I don’t make the rules.
Spiders: Nature’s reminder that you are, in fact, a little girl.
ME: sorry for the hold-up
TELLER: but you didn’t make me wait?
ME: *pulling a gun* haha no I’m Canadian
The people in this spin class are looking at me like they’ve never seen a girl with a helmet before.
It turns out the line is longer for the home office bathroom.
Nurse: strip down to your underpants
Me: ok *removes pants to reveal second pair of pants*
Had that dream again where I’m a pterodactyl but can’t fly too good and all the other pterodactyls call me a “terribledactyl” and dinosaur laugh at me.
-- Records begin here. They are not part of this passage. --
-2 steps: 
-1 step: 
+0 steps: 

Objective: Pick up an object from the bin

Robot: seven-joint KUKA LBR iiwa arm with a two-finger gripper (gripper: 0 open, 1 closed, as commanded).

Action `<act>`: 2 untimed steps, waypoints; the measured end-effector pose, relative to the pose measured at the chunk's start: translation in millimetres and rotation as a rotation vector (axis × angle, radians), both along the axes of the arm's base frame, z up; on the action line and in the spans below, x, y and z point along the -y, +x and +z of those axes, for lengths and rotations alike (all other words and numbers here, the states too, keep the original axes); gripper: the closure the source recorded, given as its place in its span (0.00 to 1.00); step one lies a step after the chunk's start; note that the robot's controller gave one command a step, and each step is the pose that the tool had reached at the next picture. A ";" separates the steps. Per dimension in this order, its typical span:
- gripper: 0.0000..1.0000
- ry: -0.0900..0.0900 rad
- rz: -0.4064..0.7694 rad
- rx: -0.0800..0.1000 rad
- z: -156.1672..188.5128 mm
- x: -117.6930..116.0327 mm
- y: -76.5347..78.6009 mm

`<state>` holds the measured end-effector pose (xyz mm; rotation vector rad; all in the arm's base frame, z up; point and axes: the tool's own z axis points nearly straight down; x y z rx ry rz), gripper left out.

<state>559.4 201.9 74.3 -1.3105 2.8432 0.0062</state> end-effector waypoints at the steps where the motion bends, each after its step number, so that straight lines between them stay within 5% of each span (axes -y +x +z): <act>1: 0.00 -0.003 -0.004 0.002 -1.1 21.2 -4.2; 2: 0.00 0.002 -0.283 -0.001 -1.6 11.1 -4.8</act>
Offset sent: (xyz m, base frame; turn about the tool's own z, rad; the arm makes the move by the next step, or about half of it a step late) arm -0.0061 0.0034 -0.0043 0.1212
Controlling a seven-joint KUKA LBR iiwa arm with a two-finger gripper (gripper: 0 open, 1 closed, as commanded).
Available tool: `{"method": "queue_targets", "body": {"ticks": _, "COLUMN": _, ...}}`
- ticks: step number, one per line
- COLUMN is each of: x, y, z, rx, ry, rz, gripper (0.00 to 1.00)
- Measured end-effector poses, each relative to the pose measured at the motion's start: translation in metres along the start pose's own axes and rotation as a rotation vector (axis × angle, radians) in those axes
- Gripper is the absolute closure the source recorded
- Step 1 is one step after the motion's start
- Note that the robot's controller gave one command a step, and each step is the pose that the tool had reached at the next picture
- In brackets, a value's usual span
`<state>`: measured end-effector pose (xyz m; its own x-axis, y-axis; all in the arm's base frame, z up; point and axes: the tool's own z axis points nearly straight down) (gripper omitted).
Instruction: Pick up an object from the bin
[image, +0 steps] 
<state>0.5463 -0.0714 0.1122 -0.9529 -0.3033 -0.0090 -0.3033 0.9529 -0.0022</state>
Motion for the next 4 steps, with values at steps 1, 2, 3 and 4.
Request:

My spirit animal is an upturned turtle.
Storming out is far less effective when your innate politeness forced you to hold the door open for the person behind you.
Nobody:
Absolutely nobody:
Me: If I was The Invisible Man, my pronouns would be who/where
Went to HR to complain about my coworkers but my mom said she can’t fire my kids
Most Brands: Sandals and flip flops should cost a normal amount, between $10-$30
Gucci: What about $200?
Old Navy: Give us some loose change. What’s that, a button? Fine
Insomnia is just your brain’s way of telling you it’s secretly a squirrel with ADHD.
[spider in house]
me: oh hey buddy, you lost? let me take you outside[ants in house]
me, wildly shooting bug spray: I AM BECOME DEATH, THE DESTROYER OF WORLDS!!
Asked my wife to pick up something from Home Depot and she’s texted me 47 questions and sent 300 pictures of the wrong item captioned “this?” so now I understand why she doesn’t let me go grocery shopping by myself.
What I say: No!
What my kids hear: There’s a really good chance if you keep asking.
Please pray for my friends’ 4 yr old. I just found out that ten minutes of his life wasn’t photographed or documented on Facebook today.
I hate when I see the moon during the day. Go to bed dude.
I suspected my marriage was in trouble when I’d meet my husband for dinner then we would both race home to make out with the babysitter.
Ariel: I wanna be where the people are!
Me: idiot
PERSONAL TRAINER: so how much do you bench?
ME: a fair bit but I usually bed or sofa.
Dating tip: Men always remember the woman who vomited on them.
My bathroom scales need a new home. They weigh you 30 pounds over, and have slight damage from being thrown out a window, but aside from that, they’re fine.